I did some testing on making a picture into sound an I
wrote about it. Now the progress. I finished transforming every row of this image into a Raw files that I than opened in Adobe audition to convert it into sound. In total it is a 12 minutes.The sound is not easy to the ear.

Looking on the internet I found a really amazing article and video on this subject by Patrick Feaster. The two links to go there. The software he discribes is still there but since I don't have a normal PC I can't do a thing with it.
Searching further I came on a side where I could upload an image and play the sound of it as you can see on the small movie I made of it. How you can tweak it to your own tast.
Very cool is that you can draw lines in the image to change the sound.

Then I found the free phone app PhonoPaper by Alexander Zolotov and was hooked for hours. Not only could I use the camera on every photo to get sound from it but it is also possible to record sound and export it to a kind of lines as you see below. I made it a gif. If you hold the app in front of the computer you will hear sound. The speed in which I have to play it I don't know yet. Tried different speeds. This one is 25 frames a second.
When you download the app and hold it still if front of the screen then yo will hear sound. It is suppost to be a song.

Lets take the same inage as I did before and hear how it sounds. Again you could use the app and try it yourselves but I also made a small movie to show you. Off course you can alternate in speed and closeness.

The movie to see how it works.
These are 12 tracks of 10 seconds recorded with the photopaper app from the sound that I have taken from one photo. So 10 seconds every minute. I then stuck them together in Photoshop. The problem is that the sound is so high that my dog rages when I play it. But it makes a nice image to see.
Here you see the seperate images. One for every 100 seconds placed together in one document. I can imagine this on a wall of a gallery. Then you can walk by with your phone and hear the explanation.
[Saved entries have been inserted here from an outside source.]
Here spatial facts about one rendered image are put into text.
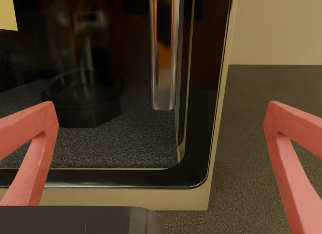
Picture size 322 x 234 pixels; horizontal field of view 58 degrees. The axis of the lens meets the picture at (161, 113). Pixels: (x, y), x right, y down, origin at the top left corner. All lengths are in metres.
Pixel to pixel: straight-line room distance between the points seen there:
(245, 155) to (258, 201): 0.08
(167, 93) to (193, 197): 0.18
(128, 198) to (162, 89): 0.19
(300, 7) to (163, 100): 0.58
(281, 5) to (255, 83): 0.18
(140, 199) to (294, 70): 0.49
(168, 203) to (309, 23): 0.54
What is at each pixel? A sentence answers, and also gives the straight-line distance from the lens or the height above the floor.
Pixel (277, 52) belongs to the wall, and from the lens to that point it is 0.75.
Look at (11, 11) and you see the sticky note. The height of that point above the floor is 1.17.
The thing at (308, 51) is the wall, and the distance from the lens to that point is 0.78.
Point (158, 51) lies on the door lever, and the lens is 0.16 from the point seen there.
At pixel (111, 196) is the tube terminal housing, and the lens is 0.34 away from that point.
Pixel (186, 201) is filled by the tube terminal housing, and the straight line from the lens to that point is 0.34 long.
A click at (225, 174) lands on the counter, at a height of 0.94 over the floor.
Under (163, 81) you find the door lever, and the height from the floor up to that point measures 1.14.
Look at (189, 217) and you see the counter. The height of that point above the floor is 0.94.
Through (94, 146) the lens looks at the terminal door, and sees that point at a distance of 0.27.
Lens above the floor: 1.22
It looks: 34 degrees down
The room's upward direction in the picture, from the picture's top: straight up
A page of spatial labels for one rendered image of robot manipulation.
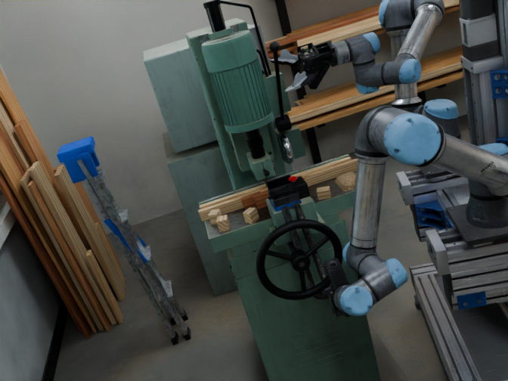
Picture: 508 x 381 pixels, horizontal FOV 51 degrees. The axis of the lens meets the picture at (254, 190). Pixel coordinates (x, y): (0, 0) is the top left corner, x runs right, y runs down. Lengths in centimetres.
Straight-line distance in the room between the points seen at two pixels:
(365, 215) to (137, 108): 298
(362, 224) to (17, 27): 324
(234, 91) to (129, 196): 277
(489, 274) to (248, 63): 101
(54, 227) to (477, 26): 223
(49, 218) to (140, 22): 177
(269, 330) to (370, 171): 87
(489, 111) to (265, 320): 106
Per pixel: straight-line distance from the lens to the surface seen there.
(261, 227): 184
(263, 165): 188
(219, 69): 176
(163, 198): 443
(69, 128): 429
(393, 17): 213
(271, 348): 211
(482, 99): 183
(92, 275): 320
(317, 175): 199
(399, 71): 179
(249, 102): 178
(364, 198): 146
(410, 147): 127
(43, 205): 298
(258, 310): 200
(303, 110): 394
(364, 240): 150
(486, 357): 218
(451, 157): 138
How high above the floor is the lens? 172
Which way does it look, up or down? 23 degrees down
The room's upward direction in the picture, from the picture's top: 16 degrees counter-clockwise
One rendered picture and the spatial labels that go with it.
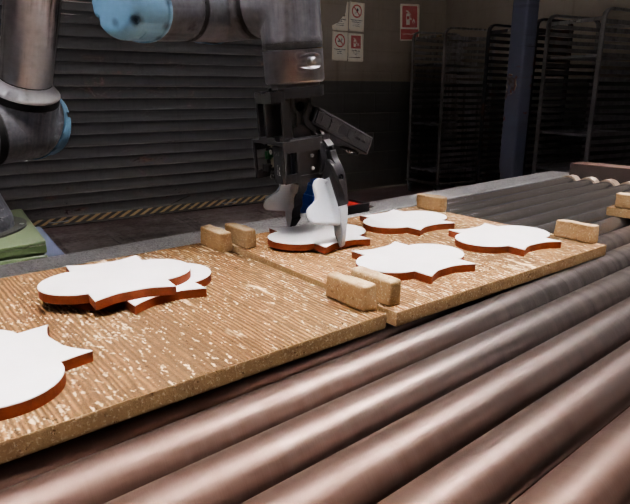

To build a kind of landscape I exported a 50 lines together to be a sound and then placed them in After effects underneath each other. The lines on top blue for the air, the ones in the middle green and yellow for plants and the one at the bottom darker brown and green.
Here some of the lines are made into dots
Conclusion;
I had a friend make sound for an exhibition ones for me ones. Then it was intended that you did not hear the sound until you were a little longer in the room making it stand out. Consider the sound of drops of water. The space in which my exhibition was then hung had been completely darkened and all 33 photos were illuminated with a small lamp due for miniature train construction. The only text you occasionally heard was "you should not walk in darkness".
For the rest I have always stayed far away from sound. As a child I have been deaf for a few years. At least from my 3rd to 6th birthday, but maybe earlier. That is why I now miss a number of tones. However, this handling of sound is visual and therefore I do not have to be able to hear clearly. I myself am very enthusiastic about this path that this project has now taken.
I never before did much experimenting with sound. I am really intrigued by the history told bij Patrick Feaster because the way those old documents look and he let us hear them. Never new that I could translate lines and images into sound this easy and I think it is a way to engage people in exhibitions.